Architecture
Compass is built as a layered context engine. Raw metadata observations flow in, get stored in a temporal knowledge graph, indexed for hybrid search, and served to both human interfaces and AI agents.
Components
Graph Store (PostgreSQL)
PostgreSQL is the sole store for the knowledge graph. Entities, typed directed edges, and temporal metadata (valid_from/valid_to) are stored relationally. Recursive CTE queries power multi-hop graph traversal for both context assembly and impact analysis. Row Level Security enforces multi-tenant isolation at the database level.
Vector Index (pgvector)
Semantic search is powered by pgvector embeddings stored alongside entities. When entities or documents are created/updated, the embedding pipeline asynchronously generates vector embeddings. HNSW indexes enable fast cosine similarity search.
Search Engine
Three search strategies, all Postgres-native:
- Keyword — tsvector full-text search with weighted fields, plus pg_trgm trigram fuzzy matching
- Semantic — pgvector cosine similarity for conceptual matching
- Hybrid — Reciprocal Rank Fusion combines keyword and semantic results into a single ranked list
No external search engine dependencies.
Embedding Pipeline
An async worker pool generates embeddings on entity/document upsert. Content is chunked (token-aware splitting with overlap), embedded via a pluggable provider (OpenAI or Ollama), and stored in the embeddings table. The pipeline is non-blocking with configurable queue size and worker count.
Query Engine
Orchestrates graph traversal, hybrid search, and context composition:
- Context assembly — Bidirectional multi-hop traversal via recursive CTEs with cycle detection
- Impact analysis — Downstream-only recursive traversal for blast radius
- Search — Keyword, semantic, or hybrid with configurable filters
Serving Layer
- Connect RPC — HTTP and gRPC via a single service definition. API definitions in raystack/proton.

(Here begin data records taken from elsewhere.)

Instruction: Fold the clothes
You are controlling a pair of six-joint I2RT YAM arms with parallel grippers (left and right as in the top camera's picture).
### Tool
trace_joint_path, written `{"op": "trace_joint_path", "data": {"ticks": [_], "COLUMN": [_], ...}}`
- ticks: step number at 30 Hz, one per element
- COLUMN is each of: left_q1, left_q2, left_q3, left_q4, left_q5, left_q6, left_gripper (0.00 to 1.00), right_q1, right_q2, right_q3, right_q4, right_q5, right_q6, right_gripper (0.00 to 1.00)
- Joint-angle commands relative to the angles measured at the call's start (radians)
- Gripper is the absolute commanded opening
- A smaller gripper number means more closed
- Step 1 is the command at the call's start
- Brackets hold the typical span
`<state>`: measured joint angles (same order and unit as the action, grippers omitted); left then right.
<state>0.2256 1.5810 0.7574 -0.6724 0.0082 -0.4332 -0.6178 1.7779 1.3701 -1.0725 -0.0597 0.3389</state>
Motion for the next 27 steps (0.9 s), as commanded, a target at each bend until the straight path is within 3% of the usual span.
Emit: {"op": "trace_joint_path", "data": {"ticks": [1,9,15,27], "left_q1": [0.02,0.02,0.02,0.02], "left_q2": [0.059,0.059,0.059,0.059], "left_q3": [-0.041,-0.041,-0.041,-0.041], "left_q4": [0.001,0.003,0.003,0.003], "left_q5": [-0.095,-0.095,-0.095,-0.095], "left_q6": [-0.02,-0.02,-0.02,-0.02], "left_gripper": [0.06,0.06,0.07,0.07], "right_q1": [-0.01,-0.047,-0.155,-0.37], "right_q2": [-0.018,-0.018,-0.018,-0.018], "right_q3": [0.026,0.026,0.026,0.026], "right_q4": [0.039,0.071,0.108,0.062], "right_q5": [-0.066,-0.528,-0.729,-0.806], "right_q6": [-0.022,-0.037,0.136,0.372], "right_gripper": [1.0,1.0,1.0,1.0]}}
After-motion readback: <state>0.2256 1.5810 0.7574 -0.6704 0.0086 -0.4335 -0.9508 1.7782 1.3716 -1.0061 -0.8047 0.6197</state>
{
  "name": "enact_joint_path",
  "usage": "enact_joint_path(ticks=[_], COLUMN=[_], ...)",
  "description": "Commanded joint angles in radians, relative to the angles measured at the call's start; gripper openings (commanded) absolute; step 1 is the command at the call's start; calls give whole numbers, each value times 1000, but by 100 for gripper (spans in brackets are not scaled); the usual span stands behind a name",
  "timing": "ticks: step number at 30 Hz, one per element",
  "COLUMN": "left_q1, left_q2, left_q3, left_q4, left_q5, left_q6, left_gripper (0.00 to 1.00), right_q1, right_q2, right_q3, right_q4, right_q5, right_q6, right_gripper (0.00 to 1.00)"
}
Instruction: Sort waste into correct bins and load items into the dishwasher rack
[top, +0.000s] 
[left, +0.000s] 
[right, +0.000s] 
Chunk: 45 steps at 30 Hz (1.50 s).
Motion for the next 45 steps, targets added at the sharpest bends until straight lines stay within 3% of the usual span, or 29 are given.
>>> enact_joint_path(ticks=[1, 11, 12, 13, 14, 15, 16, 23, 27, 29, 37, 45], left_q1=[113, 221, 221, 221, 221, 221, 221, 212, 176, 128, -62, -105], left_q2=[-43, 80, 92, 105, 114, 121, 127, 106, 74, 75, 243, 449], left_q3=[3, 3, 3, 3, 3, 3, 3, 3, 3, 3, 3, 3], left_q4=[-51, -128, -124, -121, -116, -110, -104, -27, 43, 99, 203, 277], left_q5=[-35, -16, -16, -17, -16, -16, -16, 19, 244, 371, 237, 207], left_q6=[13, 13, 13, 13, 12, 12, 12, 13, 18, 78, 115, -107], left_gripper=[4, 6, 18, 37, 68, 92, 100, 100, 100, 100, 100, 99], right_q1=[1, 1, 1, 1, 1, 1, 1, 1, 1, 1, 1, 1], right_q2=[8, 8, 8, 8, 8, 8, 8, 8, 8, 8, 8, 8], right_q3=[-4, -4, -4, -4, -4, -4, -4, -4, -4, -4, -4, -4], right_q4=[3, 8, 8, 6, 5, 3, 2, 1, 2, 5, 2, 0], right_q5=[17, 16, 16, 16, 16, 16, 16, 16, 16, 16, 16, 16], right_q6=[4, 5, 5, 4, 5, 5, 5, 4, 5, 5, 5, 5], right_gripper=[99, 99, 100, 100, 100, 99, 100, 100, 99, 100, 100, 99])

- MCP Server — Model Context Protocol at
/mcpfor AI agents. Composable tools for searching, understanding context, analyzing impact, and retrieving documents.
Multi-Tenancy
Namespace-based isolation using PostgreSQL Row Level Security. Each request includes a namespace (via x-namespace header or JWT claim). RLS policies ensure queries only see data in their namespace.
The migration user and the application user must be different — RLS policies are bypassed for table owners and superusers.
Schema
namespaces → users → entities → edges
→ embeddings
→ documents → embeddings
→ starsAll tables carry namespace_id and are covered by RLS policies.